Sin caricias morimos. El amor y las caricias físicas son vitales para el ser humano y así lo demostró una conocida, pero triste, investigación realizada alrededor de 1945 en centros hospitalarios por el psicoanalista René Spitz. Observó que cuando los bebés y niños pequeños eran separados de sus madres y ubicados en una organización impersonal y carente de afecto por largos períodos de tiempo, comenzaban a presentar angustia, trastornos en la alimentación y el sueño, y retardo en su desarrollo físico- motor. El hecho más impactante fue constatar que los casos de muerte en recién nacidos aumentaba cuando las enfermeras los trataban con total desdén.
No sólo los bebés y niños pequeños necesitan de afecto y ciudados. Se han hecho experimentos en los que a personas adultas se las priva totalmente de cualquier tipo de estímulo. Tras 24 y 48 horas la persona comienza a tener alucinaciones. Se "autoestimula" para mantener su equilibrio.

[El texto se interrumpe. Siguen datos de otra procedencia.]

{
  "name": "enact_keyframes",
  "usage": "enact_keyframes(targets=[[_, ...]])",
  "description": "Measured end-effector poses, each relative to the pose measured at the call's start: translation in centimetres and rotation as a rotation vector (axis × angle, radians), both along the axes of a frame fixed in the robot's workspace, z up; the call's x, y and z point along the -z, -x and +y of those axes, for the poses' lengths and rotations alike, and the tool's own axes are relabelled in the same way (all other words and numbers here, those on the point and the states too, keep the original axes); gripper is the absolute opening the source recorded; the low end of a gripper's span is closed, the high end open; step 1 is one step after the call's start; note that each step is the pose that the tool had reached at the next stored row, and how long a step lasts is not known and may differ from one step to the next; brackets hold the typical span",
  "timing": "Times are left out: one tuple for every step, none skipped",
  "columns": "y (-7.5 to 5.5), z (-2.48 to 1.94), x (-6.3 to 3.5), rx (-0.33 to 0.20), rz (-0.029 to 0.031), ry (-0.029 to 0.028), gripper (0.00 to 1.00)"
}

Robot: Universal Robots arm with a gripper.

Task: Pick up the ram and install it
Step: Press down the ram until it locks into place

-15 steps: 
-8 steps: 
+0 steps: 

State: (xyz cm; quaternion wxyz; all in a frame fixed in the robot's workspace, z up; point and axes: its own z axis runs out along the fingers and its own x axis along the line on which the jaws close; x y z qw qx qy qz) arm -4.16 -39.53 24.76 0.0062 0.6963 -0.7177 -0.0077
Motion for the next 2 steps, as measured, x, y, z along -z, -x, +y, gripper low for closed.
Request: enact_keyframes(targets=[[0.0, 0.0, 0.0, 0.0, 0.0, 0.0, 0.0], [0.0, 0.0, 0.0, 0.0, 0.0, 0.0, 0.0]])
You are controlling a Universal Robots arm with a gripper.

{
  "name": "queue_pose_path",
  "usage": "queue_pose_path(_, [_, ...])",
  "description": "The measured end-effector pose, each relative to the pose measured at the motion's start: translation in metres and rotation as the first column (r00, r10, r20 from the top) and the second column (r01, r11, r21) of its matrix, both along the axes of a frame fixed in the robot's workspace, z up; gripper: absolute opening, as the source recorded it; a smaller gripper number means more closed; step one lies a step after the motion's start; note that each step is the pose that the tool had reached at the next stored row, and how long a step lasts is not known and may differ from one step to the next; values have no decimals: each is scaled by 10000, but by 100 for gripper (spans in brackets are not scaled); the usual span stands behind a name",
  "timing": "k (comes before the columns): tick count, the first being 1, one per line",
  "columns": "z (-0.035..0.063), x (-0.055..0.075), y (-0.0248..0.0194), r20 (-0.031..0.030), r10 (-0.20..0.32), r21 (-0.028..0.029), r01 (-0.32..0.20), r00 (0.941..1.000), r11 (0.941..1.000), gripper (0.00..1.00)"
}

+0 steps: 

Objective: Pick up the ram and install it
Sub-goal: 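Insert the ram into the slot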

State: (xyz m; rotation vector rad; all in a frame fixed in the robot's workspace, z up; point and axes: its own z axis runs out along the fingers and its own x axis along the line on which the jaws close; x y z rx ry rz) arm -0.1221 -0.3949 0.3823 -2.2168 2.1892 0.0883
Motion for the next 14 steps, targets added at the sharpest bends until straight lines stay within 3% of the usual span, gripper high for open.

En la vida de una pareja las caricias no sexuales, los gestos de afecto, ternura y cariño, son primordiales para la relación. Constituyen una poderosa forma de comunicar al otro tu amor incondicional y cuánto valoras su presencia en tu vida. Al dar y recibir caricias la pareja se nutre mutuamente, a la vez que cada uno se fortalece emocionalmente. Dar y recibir también implica crecer como personas para ser capaces de compartir nuestra intimidad emocional con nuestra pareja. Hay quienes por miedo a la intimidad emocional, se esconden trás una máscara de dureza, considerando que las muestras de cariño son sentimentalismos innecesarios. Sin embargo, para amar de verdad es necesario no temer a ser vulnerables, aunque eso a veces duela.
El ejercicio de apertura al placer sensorial es una poderosa herramienta que a través del dar y recibir caricias no sexuales, va fortaleciendo el vínculo emocional entre la pareja. La confianza para entregarse al otro emocionalmente es un paso esencial para la intimidad sexual.